O partido dos rodoviários, a utopia dos novos trilhos e a esperança cansada
- Léo Estrella
- 14 de set. de 2021
- 3 min de leitura
Atualizado: 12 de fev.
Rede Catarinense de Notícias (14/09/2021)
Nos anos 1960, segundo o economista Ignacio Rangel, havia um tema capaz de unificar os diferentes ideários dos partidos políticos brasileiros da época: a carência de rodovias. Em meio ao processo de industrialização, essa necessidade mobilizava congressistas em torno da urgência de nova infraestrutura. O vasto território brasileiro assemelhava-se a um arquipélago, com ilhas econômicas isoladas e pouco interligadas. Em Santa Catarina, esse isolamento era ainda mais acentuado pelas características do relevo e pela diversidade das colonizações, que conferiram especificidades socioeconômicas às regiões do estado.
O Brasil da época refletia essa realidade em seu transporte: um sistema ferroviário regional, fragmentado e incapaz de atender às demandas de uma industrialização que necessitava de integração nacional para escoar suas mercadorias, especialmente em um contexto de substituição de importações. O sistema rodoviário emergente também não era suficiente para suprir os novos volumes de bens e as grandes distâncias, o que incentivou o surgimento de uma forte indústria de materiais ferroviários. Rangel lembra que, no início da década de 1950, o transporte de mercadorias no país era quase igualmente dividido entre rodovias, ferrovias e cabotagem.
O projeto do "trem-bala", concebido pelo Ministério dos Transportes para conectar, em 500 quilômetros de trilhos, o Rio de Janeiro, São Paulo e Campinas, era um reflexo desse regionalismo.
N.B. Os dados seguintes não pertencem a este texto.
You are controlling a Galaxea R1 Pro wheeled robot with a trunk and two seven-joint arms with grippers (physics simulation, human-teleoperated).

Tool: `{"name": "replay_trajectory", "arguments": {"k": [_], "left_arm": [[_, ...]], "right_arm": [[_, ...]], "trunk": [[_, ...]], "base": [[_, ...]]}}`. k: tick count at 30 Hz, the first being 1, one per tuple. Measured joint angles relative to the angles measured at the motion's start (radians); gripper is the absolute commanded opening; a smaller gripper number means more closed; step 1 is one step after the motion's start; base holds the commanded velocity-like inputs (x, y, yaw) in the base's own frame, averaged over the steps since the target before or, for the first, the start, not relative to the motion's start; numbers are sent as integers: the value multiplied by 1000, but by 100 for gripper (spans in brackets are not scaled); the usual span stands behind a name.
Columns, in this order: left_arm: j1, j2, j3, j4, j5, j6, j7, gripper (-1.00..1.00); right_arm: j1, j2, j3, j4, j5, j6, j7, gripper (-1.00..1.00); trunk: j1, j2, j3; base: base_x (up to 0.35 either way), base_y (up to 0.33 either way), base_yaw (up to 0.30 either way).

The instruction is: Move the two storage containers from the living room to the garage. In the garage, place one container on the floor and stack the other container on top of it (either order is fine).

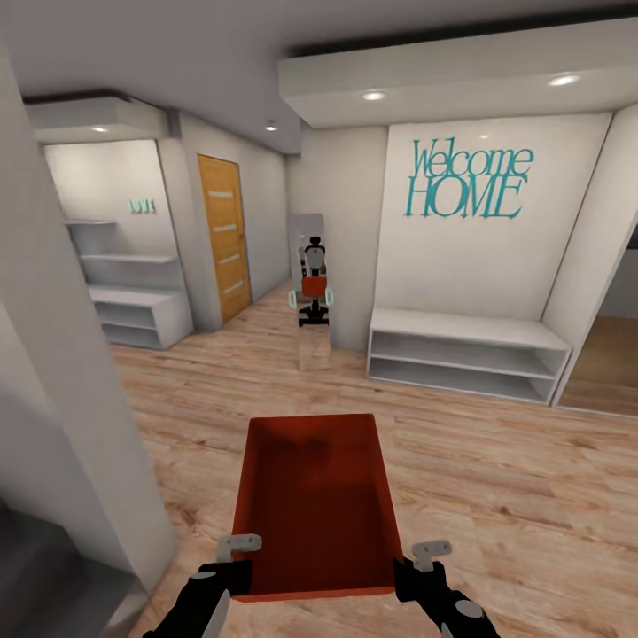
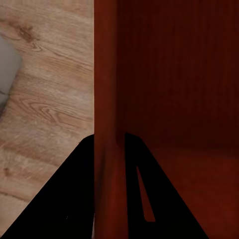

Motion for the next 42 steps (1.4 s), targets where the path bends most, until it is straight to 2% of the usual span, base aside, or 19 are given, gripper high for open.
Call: {"name": "replay_trajectory", "arguments": {"k": [42], "left_arm": [[0, -4, 14, 14, -6, 0, -5, -100]], "right_arm": [[0, 0, 0, 0, 7, 15, 0, -100]], "trunk": [[0, 0, 0]], "base": [[324, 0, 0]]}}
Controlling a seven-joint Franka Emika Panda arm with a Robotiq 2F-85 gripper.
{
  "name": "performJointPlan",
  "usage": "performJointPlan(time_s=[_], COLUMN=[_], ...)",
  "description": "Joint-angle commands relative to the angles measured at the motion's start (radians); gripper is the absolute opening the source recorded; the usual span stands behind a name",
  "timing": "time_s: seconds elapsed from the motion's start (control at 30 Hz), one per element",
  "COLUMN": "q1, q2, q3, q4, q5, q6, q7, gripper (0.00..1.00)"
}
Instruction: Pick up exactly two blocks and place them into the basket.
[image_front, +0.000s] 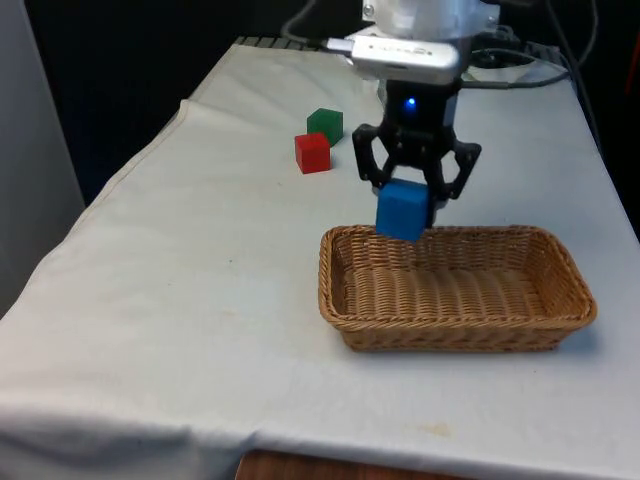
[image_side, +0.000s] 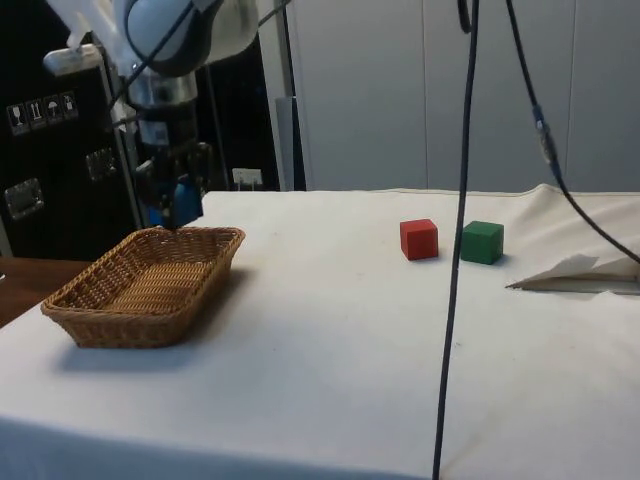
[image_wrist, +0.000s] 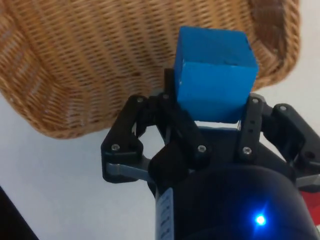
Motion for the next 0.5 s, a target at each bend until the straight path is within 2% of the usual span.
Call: performJointPlan(time_s=[0.0, 0.2, 0.23, 0.27, 0.47], q1=[0.006, 0.013, 0.008, 0.013, 0.022], q2=[0.012, 0.067, 0.061, 0.074, 0.132], q3=[0.002, 0.032, 0.034, 0.036, 0.064], q4=[0.013, 0.057, 0.053, 0.063, 0.103], q5=[-0.002, -0.001, 0.000, -0.001, 0.000], q6=[-0.003, 0.004, 0.002, 0.004, 0.014], q7=[0.012, 0.039, 0.032, 0.042, 0.067], gripper=[0.01, 0.01, 0.01, 0.01, 0.01])
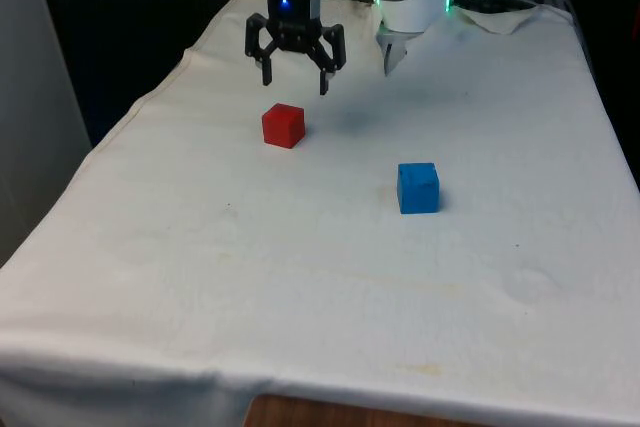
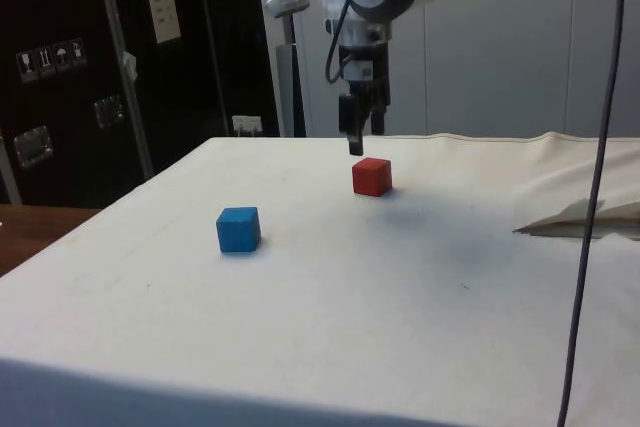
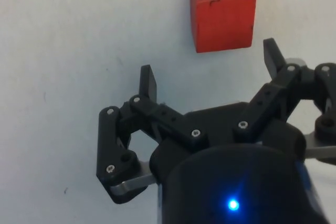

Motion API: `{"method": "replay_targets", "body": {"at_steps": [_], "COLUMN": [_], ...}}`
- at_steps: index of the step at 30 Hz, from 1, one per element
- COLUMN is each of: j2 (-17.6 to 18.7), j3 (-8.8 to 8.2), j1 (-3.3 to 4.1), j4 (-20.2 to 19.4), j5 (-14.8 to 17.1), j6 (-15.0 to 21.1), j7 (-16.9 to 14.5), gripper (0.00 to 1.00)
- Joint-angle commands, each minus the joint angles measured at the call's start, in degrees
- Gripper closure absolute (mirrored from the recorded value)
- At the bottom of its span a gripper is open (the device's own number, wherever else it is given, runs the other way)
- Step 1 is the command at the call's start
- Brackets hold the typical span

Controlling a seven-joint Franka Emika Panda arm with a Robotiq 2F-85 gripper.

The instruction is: Stack the two cubes.

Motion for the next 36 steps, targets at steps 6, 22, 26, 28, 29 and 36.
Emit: {"method": "replay_targets", "body": {"at_steps": [6, 22, 26, 28, 29, 36], "j2": [1.43, 4.35, 4.81, 5.16, 5.33, 6.53], "j3": [0.80, 1.03, 1.03, 1.03, 1.09, 1.15], "j1": [-0.29, -0.69, -0.80, -0.86, -0.92, -1.26], "j4": [-0.29, 0.00, 0.11, 0.17, 0.23, 0.86], "j5": [3.61, 4.81, 4.81, 4.81, 4.81, 4.93], "j6": [2.23, 4.18, 4.53, 4.64, 4.76, 5.16], "j7": [-2.52, -3.15, -3.15, -3.15, -3.21, -3.21], "gripper": [0.00, 0.00, 0.00, 0.00, 0.00, 0.00]}}
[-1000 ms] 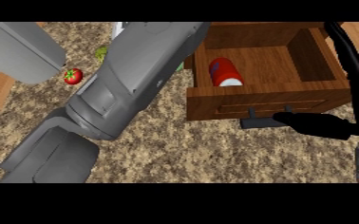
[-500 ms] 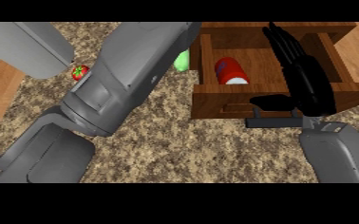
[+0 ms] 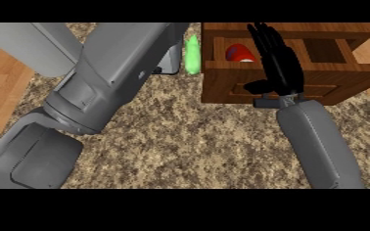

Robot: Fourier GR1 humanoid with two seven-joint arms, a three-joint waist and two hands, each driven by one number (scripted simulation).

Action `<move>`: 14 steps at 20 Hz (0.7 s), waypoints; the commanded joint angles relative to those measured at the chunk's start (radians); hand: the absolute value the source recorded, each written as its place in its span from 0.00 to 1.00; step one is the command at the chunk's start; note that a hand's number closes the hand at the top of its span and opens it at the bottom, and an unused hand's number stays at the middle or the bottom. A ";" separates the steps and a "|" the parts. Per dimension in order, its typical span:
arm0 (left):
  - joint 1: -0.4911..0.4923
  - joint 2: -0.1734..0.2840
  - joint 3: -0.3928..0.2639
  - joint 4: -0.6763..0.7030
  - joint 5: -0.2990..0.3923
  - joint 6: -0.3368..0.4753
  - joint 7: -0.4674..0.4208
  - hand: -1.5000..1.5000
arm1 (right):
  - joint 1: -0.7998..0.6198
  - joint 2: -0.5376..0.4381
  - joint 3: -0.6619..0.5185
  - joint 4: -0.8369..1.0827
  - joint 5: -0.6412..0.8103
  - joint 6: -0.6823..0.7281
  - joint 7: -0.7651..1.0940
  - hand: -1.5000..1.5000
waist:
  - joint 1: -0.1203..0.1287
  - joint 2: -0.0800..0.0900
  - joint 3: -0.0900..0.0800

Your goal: Pick up the can, place it into the drawer and close the drawer

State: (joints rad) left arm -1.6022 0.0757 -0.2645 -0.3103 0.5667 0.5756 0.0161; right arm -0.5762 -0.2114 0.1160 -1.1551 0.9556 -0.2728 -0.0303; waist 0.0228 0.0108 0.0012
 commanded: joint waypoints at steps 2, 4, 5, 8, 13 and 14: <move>0.057 0.052 0.001 -0.049 -0.013 -0.030 0.010 0.00 | -0.133 0.052 -0.031 0.244 0.084 -0.158 0.002 0.00 | 0.025 -0.001 -0.001; 0.036 0.080 -0.002 -0.072 -0.023 -0.028 0.043 0.00 | -0.153 0.045 -0.056 0.318 0.094 -0.223 -0.025 0.00 | 0.022 -0.002 0.000; 0.040 0.063 -0.010 -0.079 -0.028 -0.028 0.045 0.00 | -0.217 0.040 -0.090 0.369 0.088 -0.245 -0.013 0.00 | 0.035 0.001 0.000; 0.072 0.067 -0.016 -0.110 -0.034 -0.020 0.072 0.00 | -0.279 0.071 -0.101 0.488 0.112 -0.322 -0.018 0.00 | 0.049 0.001 0.000; 0.129 0.121 -0.022 -0.190 -0.043 -0.033 0.119 0.00 | -0.388 0.038 -0.143 0.614 0.120 -0.378 -0.039 0.00 | 0.057 -0.003 0.000; 0.128 0.135 -0.019 -0.206 -0.036 -0.060 0.122 0.00 | -0.404 0.032 -0.157 0.653 0.112 -0.387 -0.053 0.00 | 0.075 0.003 0.000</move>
State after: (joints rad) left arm -1.4946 0.1702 -0.2825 -0.4628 0.5312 0.5403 0.1051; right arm -0.9161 -0.1769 -0.0122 -0.6162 1.0595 -0.5976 -0.0633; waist 0.0767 0.0095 0.0004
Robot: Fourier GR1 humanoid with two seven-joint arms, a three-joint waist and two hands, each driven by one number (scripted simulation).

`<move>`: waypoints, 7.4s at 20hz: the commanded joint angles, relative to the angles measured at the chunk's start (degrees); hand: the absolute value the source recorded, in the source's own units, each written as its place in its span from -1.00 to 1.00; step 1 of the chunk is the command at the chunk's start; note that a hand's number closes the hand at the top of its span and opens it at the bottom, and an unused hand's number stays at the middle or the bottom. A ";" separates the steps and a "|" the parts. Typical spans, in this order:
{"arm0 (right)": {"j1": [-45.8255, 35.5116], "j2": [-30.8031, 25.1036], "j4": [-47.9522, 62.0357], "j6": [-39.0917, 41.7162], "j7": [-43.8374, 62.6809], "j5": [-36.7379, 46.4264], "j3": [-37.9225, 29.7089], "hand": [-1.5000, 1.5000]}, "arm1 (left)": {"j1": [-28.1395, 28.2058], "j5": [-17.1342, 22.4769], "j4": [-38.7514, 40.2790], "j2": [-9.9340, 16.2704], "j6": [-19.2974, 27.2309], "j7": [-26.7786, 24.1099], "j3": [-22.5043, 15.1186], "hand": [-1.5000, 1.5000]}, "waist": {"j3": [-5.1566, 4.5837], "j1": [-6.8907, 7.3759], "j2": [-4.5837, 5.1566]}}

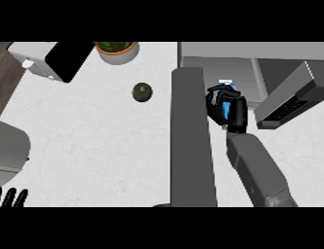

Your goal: Pick up the milk, place it into the microwave and close the microwave

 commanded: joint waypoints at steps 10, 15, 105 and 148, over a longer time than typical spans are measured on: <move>-10.52 -6.74 21.49 -4.59 -7.04 3.66 -4.13 1.00 | 0.32 0.44 -0.54 0.62 -2.42 0.58 -0.78 -1.00 | 0.18 3.04 1.48; -14.29 -7.71 23.88 -9.24 -6.78 5.14 -3.93 1.00 | -2.18 -0.43 0.90 -0.03 -1.84 0.48 -1.25 -1.00 | 0.21 3.79 1.95; 4.03 -2.59 22.62 20.43 -26.07 6.43 -8.21 -1.00 | -2.14 -9.44 4.00 -0.43 -3.41 -0.28 -3.68 -1.00 | -0.02 -1.12 -0.44; 40.94 -22.47 -10.32 43.06 -21.17 -7.88 -12.52 -1.00 | -47.22 -33.83 46.60 -3.99 1.95 14.47 -29.41 1.00 | -0.06 -3.57 -0.35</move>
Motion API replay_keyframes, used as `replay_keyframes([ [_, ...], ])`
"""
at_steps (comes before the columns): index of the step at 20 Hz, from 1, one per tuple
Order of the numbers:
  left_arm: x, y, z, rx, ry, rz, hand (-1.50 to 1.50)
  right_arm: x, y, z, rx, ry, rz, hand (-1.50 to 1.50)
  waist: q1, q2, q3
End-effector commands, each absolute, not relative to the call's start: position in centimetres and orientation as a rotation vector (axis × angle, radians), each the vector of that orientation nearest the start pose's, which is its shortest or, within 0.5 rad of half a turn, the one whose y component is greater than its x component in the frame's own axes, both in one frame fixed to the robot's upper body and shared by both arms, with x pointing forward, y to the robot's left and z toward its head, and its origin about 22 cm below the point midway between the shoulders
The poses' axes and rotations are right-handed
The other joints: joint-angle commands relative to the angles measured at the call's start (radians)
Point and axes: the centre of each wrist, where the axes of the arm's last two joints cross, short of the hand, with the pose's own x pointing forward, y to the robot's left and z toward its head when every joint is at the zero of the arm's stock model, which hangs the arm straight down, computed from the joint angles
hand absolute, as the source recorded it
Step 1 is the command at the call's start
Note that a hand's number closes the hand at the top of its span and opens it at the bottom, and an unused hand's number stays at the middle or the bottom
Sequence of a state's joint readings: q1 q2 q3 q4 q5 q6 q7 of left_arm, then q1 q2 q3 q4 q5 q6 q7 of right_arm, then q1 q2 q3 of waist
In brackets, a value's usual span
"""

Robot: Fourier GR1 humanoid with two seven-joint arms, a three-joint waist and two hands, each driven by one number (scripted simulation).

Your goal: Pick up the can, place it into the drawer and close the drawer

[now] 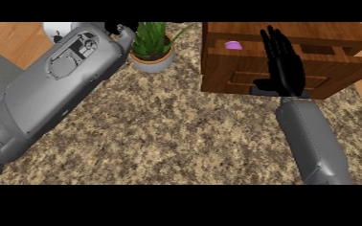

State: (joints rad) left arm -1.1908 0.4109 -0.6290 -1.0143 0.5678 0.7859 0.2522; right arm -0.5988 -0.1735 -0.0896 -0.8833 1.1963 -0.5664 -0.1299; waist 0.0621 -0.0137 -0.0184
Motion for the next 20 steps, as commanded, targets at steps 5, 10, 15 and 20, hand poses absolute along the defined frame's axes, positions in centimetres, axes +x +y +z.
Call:
replay_keyframes([
  [5,39.0,11.9,20.6,0.231,-1.716,-0.058,-1.5,41.1,-22.0,1.5,-1.342,-1.651,0.84,-1.5,0.019,0.029,0.021],
  [10,38.0,12.4,18.9,0.24,-1.73,-0.054,-1.5,42.8,-21.8,3.0,-1.367,-1.673,0.837,-1.5,0.009,0.033,0.021],
  [15,36.7,13.3,17.3,0.236,-1.731,-0.071,-1.5,44.1,-22.2,4.9,-1.405,-1.666,0.824,-1.5,0.037,0.043,0.021],
  [20,36.0,13.7,17.0,0.233,-1.709,-0.097,-1.5,45.9,-20.8,8.8,-1.384,-1.676,0.804,-1.5,0.029,0.037,0.02],
])
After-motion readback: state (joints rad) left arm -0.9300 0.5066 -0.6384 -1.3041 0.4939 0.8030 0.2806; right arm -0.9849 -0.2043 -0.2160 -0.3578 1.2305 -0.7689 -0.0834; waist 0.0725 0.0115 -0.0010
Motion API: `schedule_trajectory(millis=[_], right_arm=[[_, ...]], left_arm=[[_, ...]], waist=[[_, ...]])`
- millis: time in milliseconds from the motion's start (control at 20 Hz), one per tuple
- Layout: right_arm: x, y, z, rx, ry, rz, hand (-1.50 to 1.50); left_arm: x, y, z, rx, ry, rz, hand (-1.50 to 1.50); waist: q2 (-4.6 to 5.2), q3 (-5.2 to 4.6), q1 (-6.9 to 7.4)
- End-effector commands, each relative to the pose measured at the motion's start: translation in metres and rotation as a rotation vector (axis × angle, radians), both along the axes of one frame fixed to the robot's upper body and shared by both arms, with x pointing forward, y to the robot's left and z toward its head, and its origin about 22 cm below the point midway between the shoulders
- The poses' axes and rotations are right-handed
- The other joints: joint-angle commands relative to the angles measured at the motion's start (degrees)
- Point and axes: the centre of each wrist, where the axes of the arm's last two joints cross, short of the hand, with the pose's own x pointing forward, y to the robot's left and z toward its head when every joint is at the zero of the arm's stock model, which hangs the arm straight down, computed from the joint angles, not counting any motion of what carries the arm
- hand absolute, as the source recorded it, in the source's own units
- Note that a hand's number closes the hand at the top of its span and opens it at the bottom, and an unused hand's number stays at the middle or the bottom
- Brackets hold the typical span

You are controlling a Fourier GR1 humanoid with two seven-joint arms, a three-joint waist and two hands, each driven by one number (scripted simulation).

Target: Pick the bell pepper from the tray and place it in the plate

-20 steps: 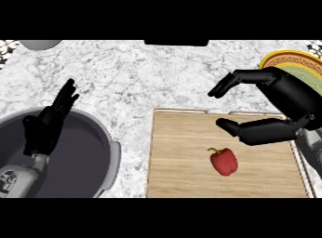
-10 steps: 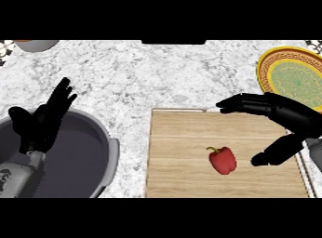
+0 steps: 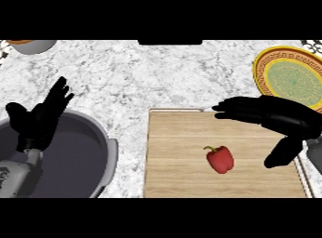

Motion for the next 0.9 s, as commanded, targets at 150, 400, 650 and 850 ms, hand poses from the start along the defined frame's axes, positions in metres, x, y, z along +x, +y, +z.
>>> schedule_trajectory(millis=[150,400,650,850], right_arm=[[-0.014,0.014,0.004,-0.24,-0.01,-0.011,-1.5],[-0.022,0.047,-0.002,-0.362,-0.107,-0.011,-1.5],[-0.032,0.049,-0.032,-0.444,-0.141,-0.035,-1.5],[-0.019,0.074,-0.026,-0.523,-0.154,-0.038,-1.5]], left_arm=[[-0.008,0.015,-0.021,0.001,0.058,0.005,0.0],[-0.009,-0.006,-0.028,-0.004,0.049,0.016,0.0],[0.0,-0.011,0.003,0.008,0.051,0.02,0.0],[-0.004,-0.002,-0.017,0.008,0.046,0.008,0.0]], waist=[[0.24,-0.41,-0.3],[0.29,-0.4,-0.1],[0.21,-0.33,0.01],[0.35,-0.38,0.17]])
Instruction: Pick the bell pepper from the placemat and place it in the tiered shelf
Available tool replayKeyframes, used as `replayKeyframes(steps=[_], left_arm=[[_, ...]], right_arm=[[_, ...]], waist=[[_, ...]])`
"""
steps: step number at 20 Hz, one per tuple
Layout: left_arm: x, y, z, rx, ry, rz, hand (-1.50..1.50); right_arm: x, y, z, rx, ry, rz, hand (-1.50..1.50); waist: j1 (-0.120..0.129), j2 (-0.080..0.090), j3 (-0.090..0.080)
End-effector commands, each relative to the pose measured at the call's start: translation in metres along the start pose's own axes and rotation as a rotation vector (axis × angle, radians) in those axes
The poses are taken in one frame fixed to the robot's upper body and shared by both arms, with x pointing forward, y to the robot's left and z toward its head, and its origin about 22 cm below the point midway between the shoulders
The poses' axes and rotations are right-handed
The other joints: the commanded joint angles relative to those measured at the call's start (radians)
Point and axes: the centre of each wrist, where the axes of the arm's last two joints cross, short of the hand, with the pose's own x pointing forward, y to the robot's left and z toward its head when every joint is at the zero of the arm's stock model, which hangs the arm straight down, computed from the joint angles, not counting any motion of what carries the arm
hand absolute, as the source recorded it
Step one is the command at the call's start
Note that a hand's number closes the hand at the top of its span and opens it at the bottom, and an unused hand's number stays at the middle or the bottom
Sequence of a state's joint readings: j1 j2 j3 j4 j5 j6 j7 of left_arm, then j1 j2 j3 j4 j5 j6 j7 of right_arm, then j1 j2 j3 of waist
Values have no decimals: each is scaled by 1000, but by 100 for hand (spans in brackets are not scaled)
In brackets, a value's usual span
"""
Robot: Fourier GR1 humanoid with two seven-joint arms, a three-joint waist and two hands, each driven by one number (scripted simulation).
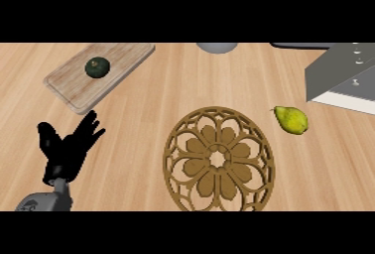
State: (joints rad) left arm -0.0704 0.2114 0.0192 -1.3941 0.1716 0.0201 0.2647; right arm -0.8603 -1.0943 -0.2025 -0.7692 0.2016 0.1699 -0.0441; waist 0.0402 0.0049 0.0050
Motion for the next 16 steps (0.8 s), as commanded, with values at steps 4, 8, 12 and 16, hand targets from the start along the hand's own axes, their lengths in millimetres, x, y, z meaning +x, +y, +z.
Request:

Rangel classificava-o como "hostil à industrialização", por priorizar conexões regionais em detrimento da necessária integração nacional.
Essa realidade histórica ainda encontra ecos no presente. O agronegócio, setor que em Santa Catarina responde por cerca de 70% das exportações e 30% do PIB, além de ser fundamental para 83 municípios e gerar 700 mil empregos diretos, sofre impactos significativos devido às precárias rodovias que conectam o Oeste catarinense ao litoral e aos demais estados. Segundo entidades do setor, os custos de transporte aumentam cerca de 40% devido à necessidade urgente de investimentos nas desgastadas rodovias.
Há, no entanto, uma renovação de esperança com o anúncio de um projeto ferroviário que prevê 286 quilômetros de trilhos entre Cascavel (PR) e Chapecó (SC), com investimentos estrangeiros da China e do Japão, estimados em R$ 6 bilhões.
Desde a privatização do sistema ferroviário em 1997, os maiores investimentos no setor ocorreram entre 2005 e 2016, mas, de 2017 a 2020, verificou-se um declínio acentuado nos aportes. Os cerca de R$ 75 bilhões investidos desde o final da década de 1990 foram majoritariamente direcionados à reforma da malha existente e à aquisição de novos materiais, com poucos recursos destinados à construção de novos trilhos e rotas. Com isso, o Brasil permanece com uma densidade ferroviária muito inferior à de outros países continentais — em média, três vezes menor — e abaixo de vizinhos latino-americanos como México e Argentina. Atualmente, apenas 15% da matriz de transporte nacional é ferroviária, enquanto 65% é rodoviária e 20% aquaviária.
Essas limitações contribuem para o forte processo de desindustrialização no país, aliado à estagnação e ao retrocesso em diversos setores de infraestrutura. Entre 1947 e 1959, a participação da indústria no PIB nacional cresceu de pouco mais de 16% para 23,3%. Outro período de ascensão ocorreu entre 1967 e 1983, quando essa participação aumentou de 20,4% para 27,3%. Contudo, uma queda acentuada foi registrada entre 1984 e 2001, com a participação da indústria declinando de quase 30% para pouco mais de 13%. O último período de recuperação, de 2002 a 2005, levou a um pico de 17,8%, mas não foi sustentado, e a partir de 2016 a queda se intensificou, encerrando 2019 com apenas 10% de participação no PIB.